RECORDS SHOWN:
== Segment start ==
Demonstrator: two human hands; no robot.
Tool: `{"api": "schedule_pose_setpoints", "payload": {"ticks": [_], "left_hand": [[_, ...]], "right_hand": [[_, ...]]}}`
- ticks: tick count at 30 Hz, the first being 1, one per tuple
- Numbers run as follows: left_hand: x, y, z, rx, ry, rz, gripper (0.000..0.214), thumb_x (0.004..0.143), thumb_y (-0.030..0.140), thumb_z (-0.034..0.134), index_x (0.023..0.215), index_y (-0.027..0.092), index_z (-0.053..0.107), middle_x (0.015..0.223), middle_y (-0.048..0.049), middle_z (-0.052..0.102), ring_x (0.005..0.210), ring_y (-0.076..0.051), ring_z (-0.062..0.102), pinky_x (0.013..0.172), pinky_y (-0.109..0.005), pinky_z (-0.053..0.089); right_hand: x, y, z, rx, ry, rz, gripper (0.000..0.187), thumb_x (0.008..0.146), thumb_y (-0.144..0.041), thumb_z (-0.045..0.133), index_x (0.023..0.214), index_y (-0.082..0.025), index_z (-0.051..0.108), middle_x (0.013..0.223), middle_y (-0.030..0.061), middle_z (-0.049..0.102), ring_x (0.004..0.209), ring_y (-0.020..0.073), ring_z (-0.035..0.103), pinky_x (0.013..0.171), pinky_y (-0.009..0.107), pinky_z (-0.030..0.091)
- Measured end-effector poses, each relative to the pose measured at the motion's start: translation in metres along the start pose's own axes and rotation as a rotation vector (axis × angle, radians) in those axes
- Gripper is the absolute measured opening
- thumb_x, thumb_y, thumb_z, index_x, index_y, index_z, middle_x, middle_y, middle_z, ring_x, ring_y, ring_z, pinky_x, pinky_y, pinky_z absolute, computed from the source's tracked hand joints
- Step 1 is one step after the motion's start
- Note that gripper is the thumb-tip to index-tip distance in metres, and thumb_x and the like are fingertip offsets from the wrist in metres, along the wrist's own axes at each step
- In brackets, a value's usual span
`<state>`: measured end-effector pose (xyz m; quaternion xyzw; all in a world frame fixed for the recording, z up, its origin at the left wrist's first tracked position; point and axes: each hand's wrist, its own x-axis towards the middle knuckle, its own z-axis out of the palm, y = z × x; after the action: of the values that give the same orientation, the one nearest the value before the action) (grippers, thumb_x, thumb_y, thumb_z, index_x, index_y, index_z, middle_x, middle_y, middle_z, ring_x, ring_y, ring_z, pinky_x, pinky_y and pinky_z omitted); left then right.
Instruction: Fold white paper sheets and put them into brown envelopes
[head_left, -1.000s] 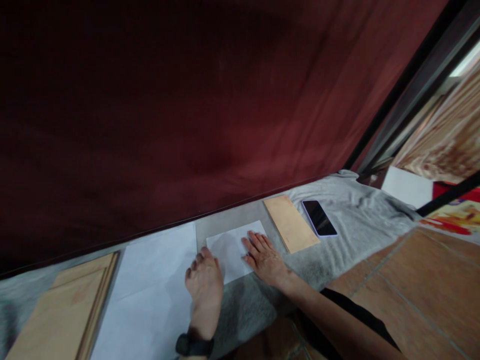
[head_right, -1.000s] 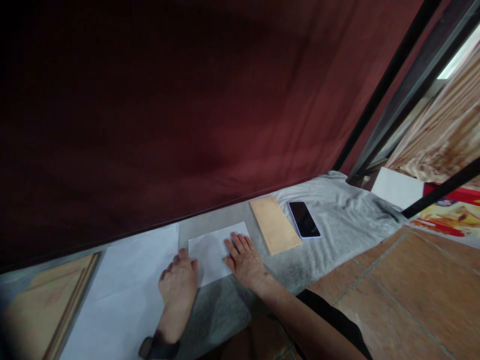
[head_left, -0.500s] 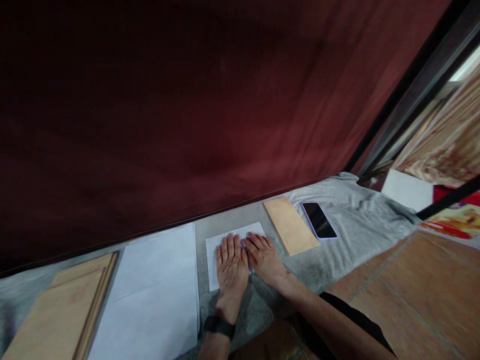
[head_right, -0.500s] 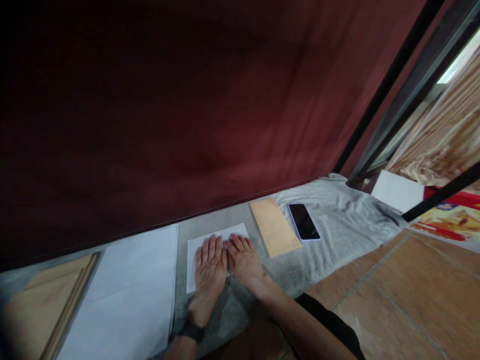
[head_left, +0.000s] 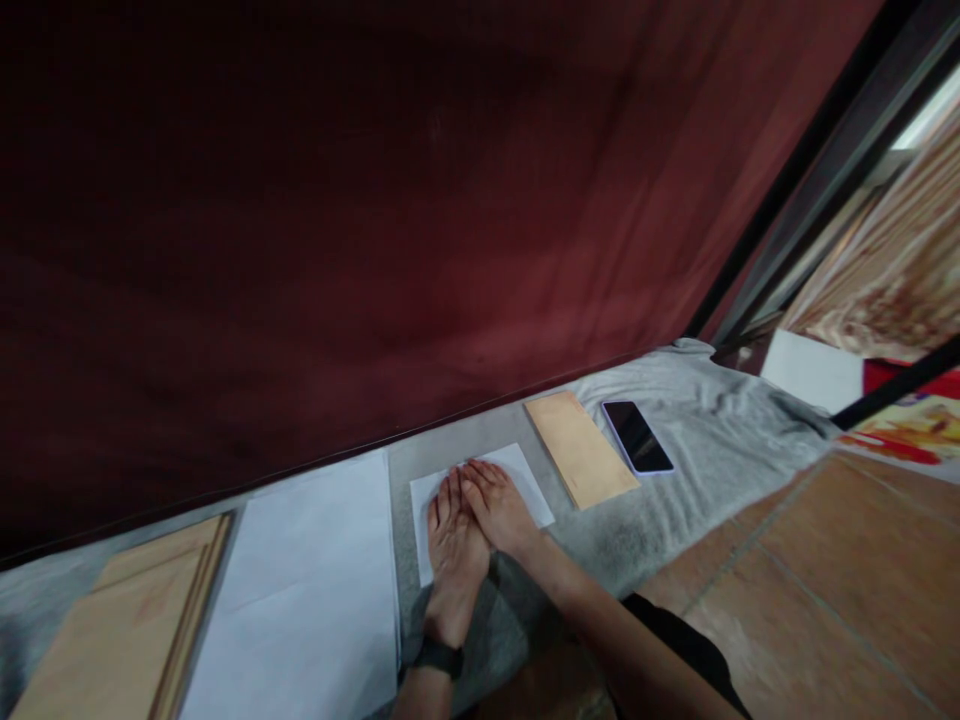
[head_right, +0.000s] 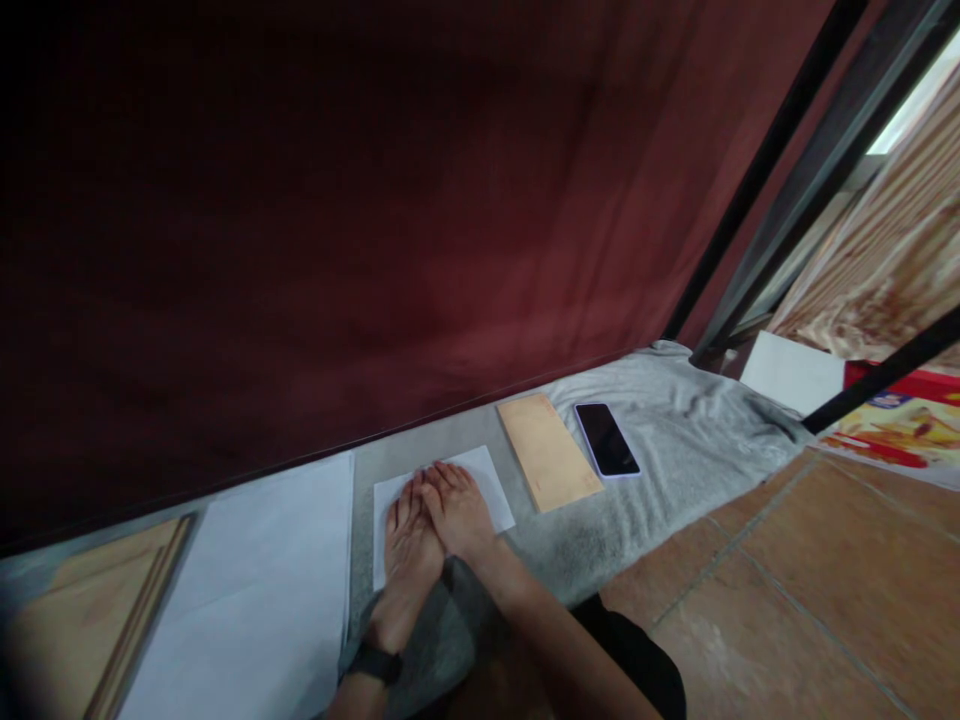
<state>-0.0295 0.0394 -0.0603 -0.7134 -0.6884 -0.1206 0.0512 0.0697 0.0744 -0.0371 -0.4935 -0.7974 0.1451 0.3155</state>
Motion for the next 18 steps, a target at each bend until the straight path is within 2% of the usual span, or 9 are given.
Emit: {"api": "schedule_pose_setpoints", "payload": {"ticks": [6,12,18], "left_hand": [[0.002,-0.001,-0.007,0.008,0.036,-0.045,0.056,0.095,0.016,0.030,0.149,0.007,0.044,0.157,-0.0184,0.041,0.149,-0.029,0.033,0.120,-0.052,0.030],[0.004,-0.007,-0.010,-0.019,0.110,-0.151,0.058,0.096,0.025,0.032,0.148,-0.001,0.041,0.154,-0.0236,0.043,0.148,-0.031,0.035,0.121,-0.051,0.028],[0.001,-0.016,-0.014,0.023,0.101,-0.158,0.060,0.097,0.025,0.031,0.147,-0.005,0.040,0.154,-0.0260,0.041,0.148,-0.032,0.033,0.122,-0.048,0.027]], "right_hand": [[-0.006,0.008,-0.006,-0.232,-0.042,0.000,0.043,0.107,-0.032,0.036,0.141,-0.016,0.057,0.149,0.0106,0.054,0.140,0.0216,0.046,0.119,0.043,0.034],[-0.017,0.023,-0.001,-0.393,0.030,0.035,0.053,0.105,-0.040,0.040,0.148,-0.010,0.048,0.154,0.0164,0.045,0.144,0.0275,0.040,0.118,0.045,0.031],[-0.023,0.037,-0.008,-0.467,0.049,0.106,0.059,0.105,-0.042,0.039,0.150,-0.005,0.042,0.156,0.0177,0.041,0.145,0.0290,0.038,0.119,0.044,0.030]]}}
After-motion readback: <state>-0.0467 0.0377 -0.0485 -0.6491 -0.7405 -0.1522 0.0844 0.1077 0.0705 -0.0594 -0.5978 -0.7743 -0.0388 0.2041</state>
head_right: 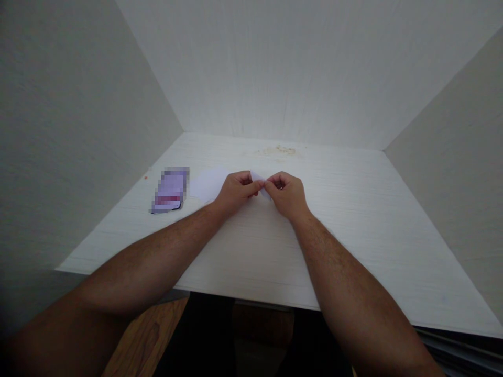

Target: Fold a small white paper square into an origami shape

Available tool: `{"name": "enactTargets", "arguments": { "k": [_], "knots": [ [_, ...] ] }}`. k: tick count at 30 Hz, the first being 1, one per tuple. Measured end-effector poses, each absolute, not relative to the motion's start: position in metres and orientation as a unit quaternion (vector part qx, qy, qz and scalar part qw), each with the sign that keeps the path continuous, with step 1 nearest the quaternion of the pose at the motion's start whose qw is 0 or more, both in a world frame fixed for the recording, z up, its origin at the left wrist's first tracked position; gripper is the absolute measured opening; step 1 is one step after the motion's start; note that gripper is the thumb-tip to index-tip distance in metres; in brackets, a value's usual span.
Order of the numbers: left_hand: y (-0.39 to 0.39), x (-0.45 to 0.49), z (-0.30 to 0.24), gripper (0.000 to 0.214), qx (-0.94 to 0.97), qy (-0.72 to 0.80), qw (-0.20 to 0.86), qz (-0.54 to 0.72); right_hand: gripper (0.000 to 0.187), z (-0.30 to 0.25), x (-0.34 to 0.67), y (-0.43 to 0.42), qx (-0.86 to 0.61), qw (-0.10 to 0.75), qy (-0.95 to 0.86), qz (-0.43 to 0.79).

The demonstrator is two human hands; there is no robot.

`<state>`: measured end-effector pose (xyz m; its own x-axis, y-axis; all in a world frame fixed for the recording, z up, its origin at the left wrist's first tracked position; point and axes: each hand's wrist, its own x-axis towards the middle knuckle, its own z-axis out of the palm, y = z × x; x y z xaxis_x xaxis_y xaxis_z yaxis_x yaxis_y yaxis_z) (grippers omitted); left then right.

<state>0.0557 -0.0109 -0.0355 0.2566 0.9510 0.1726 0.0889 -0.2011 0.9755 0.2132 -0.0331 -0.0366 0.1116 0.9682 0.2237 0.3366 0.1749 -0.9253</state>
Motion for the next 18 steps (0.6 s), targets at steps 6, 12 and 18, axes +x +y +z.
{"name": "enactTargets", "arguments": {
  "k": [6, 12, 18],
  "knots": [
    [-0.0141, 0.0543, -0.0320, 0.026, 0.629, 0.420, 0.499, 0.422, 0.014, -0.0360, 0.2120, -0.0330, -0.569, 0.500, -0.576, 0.308],
    [-0.0148, 0.0547, -0.0298, 0.021, 0.623, 0.431, 0.510, 0.407, 0.012, -0.0388, 0.2130, -0.0320, -0.570, 0.501, -0.583, 0.291],
    [-0.0149, 0.0577, -0.0304, 0.015, 0.605, 0.438, 0.525, 0.408, 0.011, -0.0375, 0.2115, -0.0342, -0.572, 0.498, -0.599, 0.258]
  ]
}}
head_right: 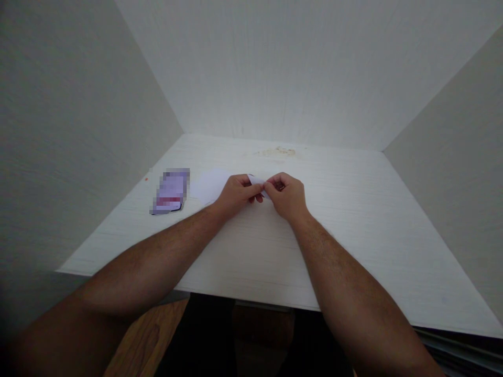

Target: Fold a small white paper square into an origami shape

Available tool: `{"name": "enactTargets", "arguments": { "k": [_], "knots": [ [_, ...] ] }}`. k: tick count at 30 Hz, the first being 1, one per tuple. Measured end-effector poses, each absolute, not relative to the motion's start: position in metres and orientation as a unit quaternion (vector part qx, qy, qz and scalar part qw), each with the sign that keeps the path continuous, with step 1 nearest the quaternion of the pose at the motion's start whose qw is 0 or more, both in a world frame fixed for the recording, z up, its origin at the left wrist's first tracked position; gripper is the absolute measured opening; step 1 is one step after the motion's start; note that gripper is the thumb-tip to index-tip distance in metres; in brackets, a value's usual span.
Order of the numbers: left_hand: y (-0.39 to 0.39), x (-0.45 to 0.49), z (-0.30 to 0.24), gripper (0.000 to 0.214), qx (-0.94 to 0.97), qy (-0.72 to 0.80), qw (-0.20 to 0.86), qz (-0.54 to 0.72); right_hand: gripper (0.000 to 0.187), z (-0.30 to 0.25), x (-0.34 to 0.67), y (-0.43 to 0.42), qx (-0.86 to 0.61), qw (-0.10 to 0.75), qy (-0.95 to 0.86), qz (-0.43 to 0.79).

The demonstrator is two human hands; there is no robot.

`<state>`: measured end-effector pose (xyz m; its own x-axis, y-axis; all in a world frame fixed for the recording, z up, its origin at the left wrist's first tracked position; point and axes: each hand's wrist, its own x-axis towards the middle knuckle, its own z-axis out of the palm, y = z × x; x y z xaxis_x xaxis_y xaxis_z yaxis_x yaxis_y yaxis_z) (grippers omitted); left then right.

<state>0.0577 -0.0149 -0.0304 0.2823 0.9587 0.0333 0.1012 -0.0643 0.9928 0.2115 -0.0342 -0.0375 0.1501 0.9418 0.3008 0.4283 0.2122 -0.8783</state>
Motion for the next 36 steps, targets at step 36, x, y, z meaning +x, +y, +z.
{"name": "enactTargets", "arguments": {
  "k": [36],
  "knots": [
    [-0.0145, 0.0591, -0.0311, 0.010, 0.594, 0.447, 0.521, 0.420, 0.006, -0.0374, 0.2106, -0.0357, -0.554, 0.532, -0.593, 0.242]
  ]
}}
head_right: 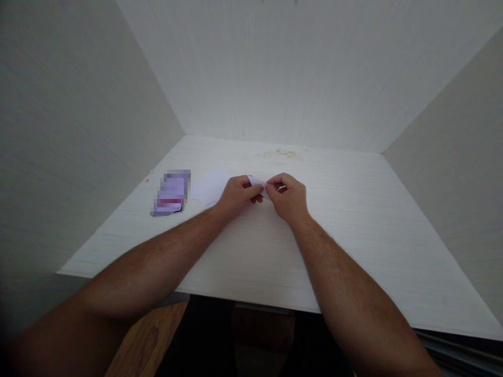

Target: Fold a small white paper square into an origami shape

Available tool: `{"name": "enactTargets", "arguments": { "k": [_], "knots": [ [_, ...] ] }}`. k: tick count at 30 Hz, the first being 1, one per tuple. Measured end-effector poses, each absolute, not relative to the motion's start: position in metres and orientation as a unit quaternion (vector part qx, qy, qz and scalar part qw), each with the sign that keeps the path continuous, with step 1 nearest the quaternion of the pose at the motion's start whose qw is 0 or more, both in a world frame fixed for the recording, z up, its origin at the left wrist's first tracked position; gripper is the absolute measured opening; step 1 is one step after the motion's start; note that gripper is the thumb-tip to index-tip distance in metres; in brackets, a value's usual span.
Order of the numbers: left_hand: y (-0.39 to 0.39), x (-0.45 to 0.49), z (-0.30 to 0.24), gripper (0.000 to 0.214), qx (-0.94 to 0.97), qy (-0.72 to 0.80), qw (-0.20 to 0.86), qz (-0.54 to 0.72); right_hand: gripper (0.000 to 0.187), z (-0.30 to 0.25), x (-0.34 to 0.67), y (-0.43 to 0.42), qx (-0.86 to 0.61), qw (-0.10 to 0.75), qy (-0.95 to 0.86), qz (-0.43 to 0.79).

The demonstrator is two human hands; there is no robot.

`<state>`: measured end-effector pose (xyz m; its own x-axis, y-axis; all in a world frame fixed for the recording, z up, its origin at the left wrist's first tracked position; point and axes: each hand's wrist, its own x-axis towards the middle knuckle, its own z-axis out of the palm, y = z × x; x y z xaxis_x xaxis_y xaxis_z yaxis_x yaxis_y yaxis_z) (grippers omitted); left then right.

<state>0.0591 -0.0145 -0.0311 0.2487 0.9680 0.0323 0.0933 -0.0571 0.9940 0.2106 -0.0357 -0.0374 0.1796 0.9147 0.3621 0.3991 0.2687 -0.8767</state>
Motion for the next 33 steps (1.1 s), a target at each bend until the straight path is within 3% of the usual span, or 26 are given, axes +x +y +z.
{"name": "enactTargets", "arguments": {
  "k": [33],
  "knots": [
    [-0.0152, 0.0596, -0.0304, 0.011, 0.593, 0.460, 0.515, 0.415, 0.009, -0.0343, 0.2118, -0.0384, -0.579, 0.504, -0.610, 0.198]
  ]
}}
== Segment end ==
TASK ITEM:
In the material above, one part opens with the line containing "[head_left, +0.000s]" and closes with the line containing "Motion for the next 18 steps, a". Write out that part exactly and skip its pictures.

TASK OUTPUT:
[head_left, +0.000s] 
[head_right, +0.000s] 
<state>-0.0295 0.0394 -0.0603 -0.7134 -0.6884 -0.1206 0.0512 0.0697 0.0744 -0.0371 -0.4935 -0.7974 0.1451 0.3155</state>
Motion for the next 18 steps, a target at each bend until the straight path is within 2% of the usual span, or 9 are given.

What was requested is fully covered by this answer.